╭─ ENTRIES SUPPLIED
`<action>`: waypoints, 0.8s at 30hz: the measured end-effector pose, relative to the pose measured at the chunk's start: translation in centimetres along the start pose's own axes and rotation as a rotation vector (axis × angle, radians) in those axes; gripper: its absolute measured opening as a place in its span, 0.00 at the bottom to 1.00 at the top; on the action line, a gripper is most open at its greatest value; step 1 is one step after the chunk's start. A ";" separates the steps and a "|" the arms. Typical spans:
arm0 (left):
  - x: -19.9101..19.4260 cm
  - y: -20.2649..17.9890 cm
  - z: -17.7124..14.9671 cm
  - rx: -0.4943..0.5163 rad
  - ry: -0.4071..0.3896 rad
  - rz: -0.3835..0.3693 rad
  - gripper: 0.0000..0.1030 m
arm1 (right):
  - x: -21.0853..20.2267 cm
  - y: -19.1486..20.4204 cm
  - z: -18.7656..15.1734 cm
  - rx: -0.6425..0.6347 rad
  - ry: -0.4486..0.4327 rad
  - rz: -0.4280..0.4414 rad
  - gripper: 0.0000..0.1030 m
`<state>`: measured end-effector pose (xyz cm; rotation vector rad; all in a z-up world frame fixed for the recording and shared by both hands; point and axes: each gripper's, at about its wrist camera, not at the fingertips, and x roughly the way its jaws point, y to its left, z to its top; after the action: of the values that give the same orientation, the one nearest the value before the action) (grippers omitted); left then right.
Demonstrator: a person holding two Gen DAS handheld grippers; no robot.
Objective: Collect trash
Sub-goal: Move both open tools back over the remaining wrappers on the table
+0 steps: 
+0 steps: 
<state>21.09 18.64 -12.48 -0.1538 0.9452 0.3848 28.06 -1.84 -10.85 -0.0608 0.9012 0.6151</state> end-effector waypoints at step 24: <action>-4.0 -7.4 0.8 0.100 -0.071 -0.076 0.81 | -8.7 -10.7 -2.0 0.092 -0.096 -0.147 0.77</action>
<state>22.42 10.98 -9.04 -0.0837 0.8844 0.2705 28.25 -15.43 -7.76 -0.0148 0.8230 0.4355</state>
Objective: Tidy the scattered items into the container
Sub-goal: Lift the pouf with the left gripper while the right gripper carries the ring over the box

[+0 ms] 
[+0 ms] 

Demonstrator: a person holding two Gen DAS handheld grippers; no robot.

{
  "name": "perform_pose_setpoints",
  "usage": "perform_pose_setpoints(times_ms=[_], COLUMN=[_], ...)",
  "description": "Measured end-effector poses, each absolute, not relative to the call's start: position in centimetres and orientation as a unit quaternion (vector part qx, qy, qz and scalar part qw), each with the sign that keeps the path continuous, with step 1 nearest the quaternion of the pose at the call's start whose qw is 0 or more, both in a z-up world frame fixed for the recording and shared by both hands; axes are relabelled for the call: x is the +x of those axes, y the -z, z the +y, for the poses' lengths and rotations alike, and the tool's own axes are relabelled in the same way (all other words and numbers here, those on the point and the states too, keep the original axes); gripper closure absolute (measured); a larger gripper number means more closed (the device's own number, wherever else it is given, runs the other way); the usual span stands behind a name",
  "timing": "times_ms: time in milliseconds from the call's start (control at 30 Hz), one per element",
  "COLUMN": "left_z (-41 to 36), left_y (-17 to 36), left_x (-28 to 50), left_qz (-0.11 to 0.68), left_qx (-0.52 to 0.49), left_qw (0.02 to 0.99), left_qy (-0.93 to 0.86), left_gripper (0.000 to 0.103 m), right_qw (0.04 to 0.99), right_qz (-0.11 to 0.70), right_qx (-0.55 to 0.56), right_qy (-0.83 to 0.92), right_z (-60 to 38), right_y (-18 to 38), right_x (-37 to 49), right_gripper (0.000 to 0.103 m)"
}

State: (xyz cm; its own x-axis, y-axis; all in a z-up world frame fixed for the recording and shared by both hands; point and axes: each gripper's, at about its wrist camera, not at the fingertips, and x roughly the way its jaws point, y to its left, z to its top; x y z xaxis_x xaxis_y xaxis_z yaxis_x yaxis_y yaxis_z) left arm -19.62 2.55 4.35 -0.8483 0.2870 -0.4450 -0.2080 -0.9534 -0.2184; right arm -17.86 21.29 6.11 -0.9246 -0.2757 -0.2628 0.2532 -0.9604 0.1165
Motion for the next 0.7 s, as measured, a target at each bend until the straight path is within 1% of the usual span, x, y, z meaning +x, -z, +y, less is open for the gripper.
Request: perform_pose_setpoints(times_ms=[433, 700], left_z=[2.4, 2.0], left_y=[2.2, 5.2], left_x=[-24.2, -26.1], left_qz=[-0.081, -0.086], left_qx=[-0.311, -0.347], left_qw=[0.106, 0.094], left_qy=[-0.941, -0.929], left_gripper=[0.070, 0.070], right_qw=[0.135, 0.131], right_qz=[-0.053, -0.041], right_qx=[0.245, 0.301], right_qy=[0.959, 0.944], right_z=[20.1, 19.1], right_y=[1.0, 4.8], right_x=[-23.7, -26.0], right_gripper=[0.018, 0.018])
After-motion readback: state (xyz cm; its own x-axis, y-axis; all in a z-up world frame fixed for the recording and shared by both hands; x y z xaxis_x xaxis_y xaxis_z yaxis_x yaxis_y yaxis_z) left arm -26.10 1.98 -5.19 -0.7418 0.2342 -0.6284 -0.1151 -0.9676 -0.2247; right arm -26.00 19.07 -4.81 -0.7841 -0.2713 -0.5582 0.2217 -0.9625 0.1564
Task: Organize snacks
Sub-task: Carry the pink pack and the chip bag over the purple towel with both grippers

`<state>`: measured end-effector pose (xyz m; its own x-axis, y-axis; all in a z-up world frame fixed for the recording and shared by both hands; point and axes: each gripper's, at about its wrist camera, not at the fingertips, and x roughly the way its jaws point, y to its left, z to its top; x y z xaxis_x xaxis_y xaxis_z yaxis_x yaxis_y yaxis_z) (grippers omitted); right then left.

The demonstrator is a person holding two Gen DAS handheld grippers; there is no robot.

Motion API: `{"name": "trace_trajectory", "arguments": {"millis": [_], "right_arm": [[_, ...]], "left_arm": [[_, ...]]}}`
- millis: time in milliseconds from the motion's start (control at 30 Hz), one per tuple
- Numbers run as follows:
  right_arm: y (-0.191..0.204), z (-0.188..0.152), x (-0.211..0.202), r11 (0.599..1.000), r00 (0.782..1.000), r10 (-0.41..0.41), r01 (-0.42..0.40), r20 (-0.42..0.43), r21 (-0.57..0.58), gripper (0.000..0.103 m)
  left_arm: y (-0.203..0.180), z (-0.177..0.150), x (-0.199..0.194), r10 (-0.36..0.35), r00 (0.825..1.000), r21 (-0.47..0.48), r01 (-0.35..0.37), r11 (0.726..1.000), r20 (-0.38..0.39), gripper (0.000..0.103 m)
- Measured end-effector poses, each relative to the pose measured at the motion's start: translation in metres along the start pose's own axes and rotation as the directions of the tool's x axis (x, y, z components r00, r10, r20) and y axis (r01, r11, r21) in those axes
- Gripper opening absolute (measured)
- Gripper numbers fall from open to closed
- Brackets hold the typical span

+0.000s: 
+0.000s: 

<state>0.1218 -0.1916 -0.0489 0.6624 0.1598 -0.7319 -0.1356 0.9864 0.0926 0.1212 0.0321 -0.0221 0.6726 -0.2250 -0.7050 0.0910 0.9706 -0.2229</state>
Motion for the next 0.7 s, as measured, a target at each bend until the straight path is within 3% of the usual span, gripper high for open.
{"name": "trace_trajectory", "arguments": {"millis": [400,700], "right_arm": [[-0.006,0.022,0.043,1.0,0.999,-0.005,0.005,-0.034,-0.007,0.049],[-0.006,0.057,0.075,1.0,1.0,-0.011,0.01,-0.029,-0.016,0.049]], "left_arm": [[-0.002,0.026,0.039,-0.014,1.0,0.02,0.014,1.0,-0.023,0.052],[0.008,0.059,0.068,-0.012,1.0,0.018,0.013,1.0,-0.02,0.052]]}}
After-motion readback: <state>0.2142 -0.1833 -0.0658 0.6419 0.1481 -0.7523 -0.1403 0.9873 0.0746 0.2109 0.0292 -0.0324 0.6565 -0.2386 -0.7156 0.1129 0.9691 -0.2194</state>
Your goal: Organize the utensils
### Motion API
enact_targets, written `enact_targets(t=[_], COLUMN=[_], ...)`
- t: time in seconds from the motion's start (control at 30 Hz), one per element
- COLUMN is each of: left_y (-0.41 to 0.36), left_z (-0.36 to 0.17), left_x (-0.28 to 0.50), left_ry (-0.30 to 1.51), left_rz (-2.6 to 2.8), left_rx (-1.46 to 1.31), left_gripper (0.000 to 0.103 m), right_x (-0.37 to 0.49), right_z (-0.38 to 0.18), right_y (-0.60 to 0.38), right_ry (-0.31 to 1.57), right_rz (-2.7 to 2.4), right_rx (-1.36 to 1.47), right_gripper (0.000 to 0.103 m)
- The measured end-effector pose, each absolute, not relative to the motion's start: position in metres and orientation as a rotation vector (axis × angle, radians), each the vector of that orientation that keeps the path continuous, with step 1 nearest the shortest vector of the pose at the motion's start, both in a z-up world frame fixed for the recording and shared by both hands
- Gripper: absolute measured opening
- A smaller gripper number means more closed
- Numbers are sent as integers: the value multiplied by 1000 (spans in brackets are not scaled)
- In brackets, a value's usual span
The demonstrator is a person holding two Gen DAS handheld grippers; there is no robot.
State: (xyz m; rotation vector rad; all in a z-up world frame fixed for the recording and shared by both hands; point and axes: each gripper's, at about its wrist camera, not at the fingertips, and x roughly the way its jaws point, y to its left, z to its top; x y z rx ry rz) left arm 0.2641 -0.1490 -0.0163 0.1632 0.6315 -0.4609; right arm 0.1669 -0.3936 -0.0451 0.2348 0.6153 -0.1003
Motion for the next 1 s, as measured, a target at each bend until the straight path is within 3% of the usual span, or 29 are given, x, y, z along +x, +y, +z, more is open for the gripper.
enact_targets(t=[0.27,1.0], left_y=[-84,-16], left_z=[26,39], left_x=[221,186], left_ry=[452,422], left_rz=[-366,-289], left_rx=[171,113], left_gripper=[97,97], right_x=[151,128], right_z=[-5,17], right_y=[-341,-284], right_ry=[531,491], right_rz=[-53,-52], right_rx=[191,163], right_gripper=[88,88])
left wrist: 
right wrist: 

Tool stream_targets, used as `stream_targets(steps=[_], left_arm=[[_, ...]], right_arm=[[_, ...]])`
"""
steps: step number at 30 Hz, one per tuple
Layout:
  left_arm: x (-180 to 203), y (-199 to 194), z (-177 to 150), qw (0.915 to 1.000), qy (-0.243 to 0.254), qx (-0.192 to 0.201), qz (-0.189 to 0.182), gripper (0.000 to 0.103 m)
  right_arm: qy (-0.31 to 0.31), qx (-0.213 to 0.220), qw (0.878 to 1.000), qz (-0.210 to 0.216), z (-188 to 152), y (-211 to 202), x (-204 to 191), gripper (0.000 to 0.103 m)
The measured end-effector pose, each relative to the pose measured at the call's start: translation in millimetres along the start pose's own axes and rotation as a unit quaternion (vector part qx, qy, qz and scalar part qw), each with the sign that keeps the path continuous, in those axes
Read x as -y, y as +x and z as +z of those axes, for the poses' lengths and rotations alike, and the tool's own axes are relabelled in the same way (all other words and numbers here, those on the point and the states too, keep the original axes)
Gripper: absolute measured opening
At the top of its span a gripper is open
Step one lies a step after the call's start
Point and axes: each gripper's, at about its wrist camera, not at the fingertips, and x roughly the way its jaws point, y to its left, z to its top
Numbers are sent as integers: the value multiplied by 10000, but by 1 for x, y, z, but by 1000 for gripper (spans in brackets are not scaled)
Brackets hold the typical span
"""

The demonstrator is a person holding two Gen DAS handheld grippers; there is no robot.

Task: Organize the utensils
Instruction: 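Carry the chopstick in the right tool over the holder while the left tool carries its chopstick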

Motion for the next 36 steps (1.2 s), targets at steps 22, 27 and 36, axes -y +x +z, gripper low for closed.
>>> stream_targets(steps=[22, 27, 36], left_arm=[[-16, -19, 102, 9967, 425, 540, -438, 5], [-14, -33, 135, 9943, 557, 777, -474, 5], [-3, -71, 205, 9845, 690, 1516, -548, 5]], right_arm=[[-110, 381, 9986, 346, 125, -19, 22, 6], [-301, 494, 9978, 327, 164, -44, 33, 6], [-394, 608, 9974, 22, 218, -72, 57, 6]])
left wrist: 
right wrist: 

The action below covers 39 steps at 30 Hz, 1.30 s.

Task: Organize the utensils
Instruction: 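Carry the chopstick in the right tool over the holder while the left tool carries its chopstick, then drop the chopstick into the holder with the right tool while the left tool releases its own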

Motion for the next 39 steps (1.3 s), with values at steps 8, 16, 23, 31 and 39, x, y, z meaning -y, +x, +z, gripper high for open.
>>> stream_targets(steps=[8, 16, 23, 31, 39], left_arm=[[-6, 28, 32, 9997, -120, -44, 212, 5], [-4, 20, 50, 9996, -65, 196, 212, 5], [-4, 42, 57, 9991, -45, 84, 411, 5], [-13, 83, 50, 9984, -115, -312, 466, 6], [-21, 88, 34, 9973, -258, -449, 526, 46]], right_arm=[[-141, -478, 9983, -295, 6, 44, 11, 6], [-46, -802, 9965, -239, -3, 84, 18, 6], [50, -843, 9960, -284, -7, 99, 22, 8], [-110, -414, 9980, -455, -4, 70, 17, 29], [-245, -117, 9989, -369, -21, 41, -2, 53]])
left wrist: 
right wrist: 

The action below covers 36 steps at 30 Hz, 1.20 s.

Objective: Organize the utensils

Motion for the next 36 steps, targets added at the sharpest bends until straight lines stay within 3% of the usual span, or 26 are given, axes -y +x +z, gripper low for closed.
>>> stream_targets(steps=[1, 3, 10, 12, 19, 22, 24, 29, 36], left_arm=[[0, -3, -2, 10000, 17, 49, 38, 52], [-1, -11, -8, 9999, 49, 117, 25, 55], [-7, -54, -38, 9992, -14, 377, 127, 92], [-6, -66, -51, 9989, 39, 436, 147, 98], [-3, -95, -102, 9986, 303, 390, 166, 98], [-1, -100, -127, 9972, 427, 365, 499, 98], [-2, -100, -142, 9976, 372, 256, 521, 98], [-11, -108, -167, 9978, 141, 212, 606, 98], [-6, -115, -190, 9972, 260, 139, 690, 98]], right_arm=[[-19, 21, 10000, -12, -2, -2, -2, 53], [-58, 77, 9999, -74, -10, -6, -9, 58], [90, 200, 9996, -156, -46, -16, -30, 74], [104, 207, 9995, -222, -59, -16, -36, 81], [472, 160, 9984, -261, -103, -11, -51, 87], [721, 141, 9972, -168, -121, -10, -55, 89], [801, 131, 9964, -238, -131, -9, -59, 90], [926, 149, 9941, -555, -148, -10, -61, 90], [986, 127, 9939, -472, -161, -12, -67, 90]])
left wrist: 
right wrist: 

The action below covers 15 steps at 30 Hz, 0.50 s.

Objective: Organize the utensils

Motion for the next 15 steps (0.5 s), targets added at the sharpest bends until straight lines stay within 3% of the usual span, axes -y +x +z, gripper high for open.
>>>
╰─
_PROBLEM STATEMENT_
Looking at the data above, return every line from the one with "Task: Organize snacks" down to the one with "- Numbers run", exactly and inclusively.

_RESPONSE TO THIS TASK_
Task: Organize snacks
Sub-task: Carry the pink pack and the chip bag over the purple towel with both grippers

`<state>`: measured end-effector pose (xyz m; its own x-axis, y-axis; all in a z-up world frame fixed for the recording and shared by both hands; point and axes: each gripper's, at about its wrist camera, not at the fingertips, and x roughly the way its jaws point, y to its left, z to its top; x y z xaxis_x xaxis_y xaxis_z yaxis_x yaxis_y yaxis_z) (grippers omitted); right then left.

The demonstrator is a person holding two Gen DAS handheld grippers; there is no robot.

Motion API: `{"name": "trace_trajectory", "arguments": {"millis": [_], "right_arm": [[_, ...]], "left_arm": [[_, ...]]}}`
- millis: time in milliseconds from the motion's start (control at 30 Hz), one per tuple
- Numbers run as follows:

Nothing more belongs to this exercise.